• WHAT YOU NEED TO DO
Write the data below out again, exactly as each line reads.

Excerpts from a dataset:
"""

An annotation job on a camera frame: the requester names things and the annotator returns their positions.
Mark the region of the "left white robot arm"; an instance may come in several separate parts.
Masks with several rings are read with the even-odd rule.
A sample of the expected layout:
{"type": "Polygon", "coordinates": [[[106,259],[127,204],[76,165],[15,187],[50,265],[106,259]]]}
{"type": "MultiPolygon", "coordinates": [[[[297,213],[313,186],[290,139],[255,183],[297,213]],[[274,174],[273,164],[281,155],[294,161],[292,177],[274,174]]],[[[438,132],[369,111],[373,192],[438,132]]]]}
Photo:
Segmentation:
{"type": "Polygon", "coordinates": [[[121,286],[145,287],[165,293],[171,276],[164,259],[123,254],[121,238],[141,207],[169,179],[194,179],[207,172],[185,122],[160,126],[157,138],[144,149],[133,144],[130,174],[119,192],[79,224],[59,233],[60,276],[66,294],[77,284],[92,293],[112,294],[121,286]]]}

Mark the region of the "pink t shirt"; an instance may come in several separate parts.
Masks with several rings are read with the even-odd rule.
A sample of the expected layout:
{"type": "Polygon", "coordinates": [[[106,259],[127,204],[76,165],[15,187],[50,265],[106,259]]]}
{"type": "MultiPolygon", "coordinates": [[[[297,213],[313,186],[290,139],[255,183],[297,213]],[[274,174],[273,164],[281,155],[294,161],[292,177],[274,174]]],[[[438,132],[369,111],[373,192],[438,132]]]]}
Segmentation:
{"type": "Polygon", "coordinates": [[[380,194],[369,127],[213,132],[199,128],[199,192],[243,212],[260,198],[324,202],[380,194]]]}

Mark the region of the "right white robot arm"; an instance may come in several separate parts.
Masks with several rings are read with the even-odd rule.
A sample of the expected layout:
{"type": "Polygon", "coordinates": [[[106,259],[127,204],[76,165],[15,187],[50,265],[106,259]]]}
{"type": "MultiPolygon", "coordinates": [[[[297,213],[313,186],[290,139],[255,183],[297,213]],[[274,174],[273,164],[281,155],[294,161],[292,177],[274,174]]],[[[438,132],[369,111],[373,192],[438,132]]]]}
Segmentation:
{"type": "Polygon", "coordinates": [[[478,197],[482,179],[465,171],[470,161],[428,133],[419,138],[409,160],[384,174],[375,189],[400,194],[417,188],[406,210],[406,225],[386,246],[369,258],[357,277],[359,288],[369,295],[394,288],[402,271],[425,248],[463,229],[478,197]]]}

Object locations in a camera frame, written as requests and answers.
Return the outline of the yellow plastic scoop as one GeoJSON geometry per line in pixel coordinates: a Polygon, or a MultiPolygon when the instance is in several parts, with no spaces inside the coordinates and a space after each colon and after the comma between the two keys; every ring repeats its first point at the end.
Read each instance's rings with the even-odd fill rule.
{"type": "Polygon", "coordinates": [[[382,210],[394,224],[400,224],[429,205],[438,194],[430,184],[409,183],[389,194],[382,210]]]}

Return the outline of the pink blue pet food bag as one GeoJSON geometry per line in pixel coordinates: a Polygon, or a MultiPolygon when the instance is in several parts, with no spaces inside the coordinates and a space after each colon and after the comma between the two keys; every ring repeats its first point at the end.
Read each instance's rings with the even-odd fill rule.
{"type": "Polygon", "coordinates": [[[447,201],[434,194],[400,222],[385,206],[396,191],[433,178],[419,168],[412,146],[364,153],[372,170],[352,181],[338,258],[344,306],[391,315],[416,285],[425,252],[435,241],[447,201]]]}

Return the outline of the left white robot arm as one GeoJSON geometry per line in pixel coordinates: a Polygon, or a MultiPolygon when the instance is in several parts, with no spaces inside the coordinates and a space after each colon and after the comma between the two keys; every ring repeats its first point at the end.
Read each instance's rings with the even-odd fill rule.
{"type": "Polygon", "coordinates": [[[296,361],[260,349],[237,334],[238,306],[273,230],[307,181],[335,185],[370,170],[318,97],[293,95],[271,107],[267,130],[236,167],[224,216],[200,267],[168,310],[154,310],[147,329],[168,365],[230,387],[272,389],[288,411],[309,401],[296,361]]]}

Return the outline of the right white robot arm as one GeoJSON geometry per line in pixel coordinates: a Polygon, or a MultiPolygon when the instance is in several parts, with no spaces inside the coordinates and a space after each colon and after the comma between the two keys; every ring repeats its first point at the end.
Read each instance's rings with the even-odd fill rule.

"""

• WRITTEN SOLUTION
An annotation job on a camera frame: the requester names things and the annotator returns their positions.
Mark the region of the "left white robot arm"; an instance may come in several separate parts.
Masks with several rings are read with the even-odd rule.
A sample of the expected layout:
{"type": "Polygon", "coordinates": [[[106,259],[127,204],[76,165],[15,187],[50,265],[106,259]]]}
{"type": "MultiPolygon", "coordinates": [[[[297,213],[313,186],[290,139],[255,183],[297,213]],[[274,174],[273,164],[281,155],[294,161],[292,177],[274,174]]],[[[438,132],[369,111],[373,192],[438,132]]]]}
Photo:
Segmentation:
{"type": "Polygon", "coordinates": [[[121,286],[145,287],[165,293],[171,276],[164,259],[123,254],[121,238],[141,207],[169,179],[194,179],[207,172],[185,122],[160,126],[157,138],[144,149],[133,144],[130,174],[119,192],[79,224],[59,233],[60,276],[66,294],[77,284],[92,293],[112,294],[121,286]]]}

Mark the region of the "pink t shirt"; an instance may come in several separate parts.
Masks with several rings are read with the even-odd rule.
A sample of the expected layout:
{"type": "Polygon", "coordinates": [[[106,259],[127,204],[76,165],[15,187],[50,265],[106,259]]]}
{"type": "MultiPolygon", "coordinates": [[[[297,213],[313,186],[290,139],[255,183],[297,213]],[[274,174],[273,164],[281,155],[294,161],[292,177],[274,174]]],[[[438,132],[369,111],[373,192],[438,132]]]]}
Segmentation:
{"type": "Polygon", "coordinates": [[[380,194],[369,127],[213,132],[199,128],[199,192],[243,212],[260,198],[324,202],[380,194]]]}

Mark the region of the "right white robot arm"; an instance may come in several separate parts.
Masks with several rings are read with the even-odd rule.
A sample of the expected layout:
{"type": "Polygon", "coordinates": [[[106,259],[127,204],[76,165],[15,187],[50,265],[106,259]]]}
{"type": "MultiPolygon", "coordinates": [[[[297,213],[313,186],[290,139],[255,183],[297,213]],[[274,174],[273,164],[281,155],[294,161],[292,177],[274,174]]],[[[438,132],[369,111],[373,192],[438,132]]]]}
Segmentation:
{"type": "Polygon", "coordinates": [[[478,197],[482,179],[465,171],[470,161],[428,133],[419,138],[409,160],[384,174],[375,189],[400,194],[417,188],[406,210],[406,225],[386,246],[369,258],[357,277],[359,288],[369,295],[394,288],[402,271],[425,248],[463,229],[478,197]]]}

Object locations in a camera frame, written as requests and answers.
Return the outline of the yellow plastic scoop as one GeoJSON geometry per line in pixel coordinates: a Polygon, or a MultiPolygon when the instance is in several parts, with no spaces inside the coordinates and a space after each colon and after the comma between the two keys; every ring repeats its first point at the end.
Read each instance's rings with the even-odd fill rule.
{"type": "Polygon", "coordinates": [[[382,210],[394,224],[400,224],[429,205],[438,194],[430,184],[409,183],[389,194],[382,210]]]}

Return the outline of the pink blue pet food bag as one GeoJSON geometry per line in pixel coordinates: a Polygon, or a MultiPolygon when the instance is in several parts, with no spaces inside the coordinates and a space after each colon and after the comma between the two keys; every ring repeats its first point at the end.
Read each instance's rings with the even-odd fill rule.
{"type": "Polygon", "coordinates": [[[447,201],[434,194],[400,222],[385,206],[396,191],[433,178],[419,168],[412,146],[364,153],[372,170],[352,181],[338,258],[344,306],[391,315],[416,285],[425,252],[435,241],[447,201]]]}

Return the outline of the left white robot arm as one GeoJSON geometry per line in pixel coordinates: a Polygon, or a MultiPolygon when the instance is in several parts, with no spaces inside the coordinates and a space after each colon and after the comma between the two keys; every ring repeats its first point at the end.
Read each instance's rings with the even-odd fill rule.
{"type": "Polygon", "coordinates": [[[296,361],[260,349],[237,334],[238,306],[273,230],[307,181],[335,185],[370,170],[318,97],[293,95],[271,107],[267,130],[236,167],[224,216],[200,267],[168,310],[154,310],[147,329],[168,365],[230,387],[272,389],[288,411],[309,401],[296,361]]]}

Return the outline of the right white robot arm as one GeoJSON geometry per line in pixel coordinates: a Polygon, or a MultiPolygon when the instance is in several parts, with no spaces inside the coordinates and a space after each colon and after the comma between the two keys; every ring repeats its first point at the end.
Read each instance's rings with the even-odd fill rule.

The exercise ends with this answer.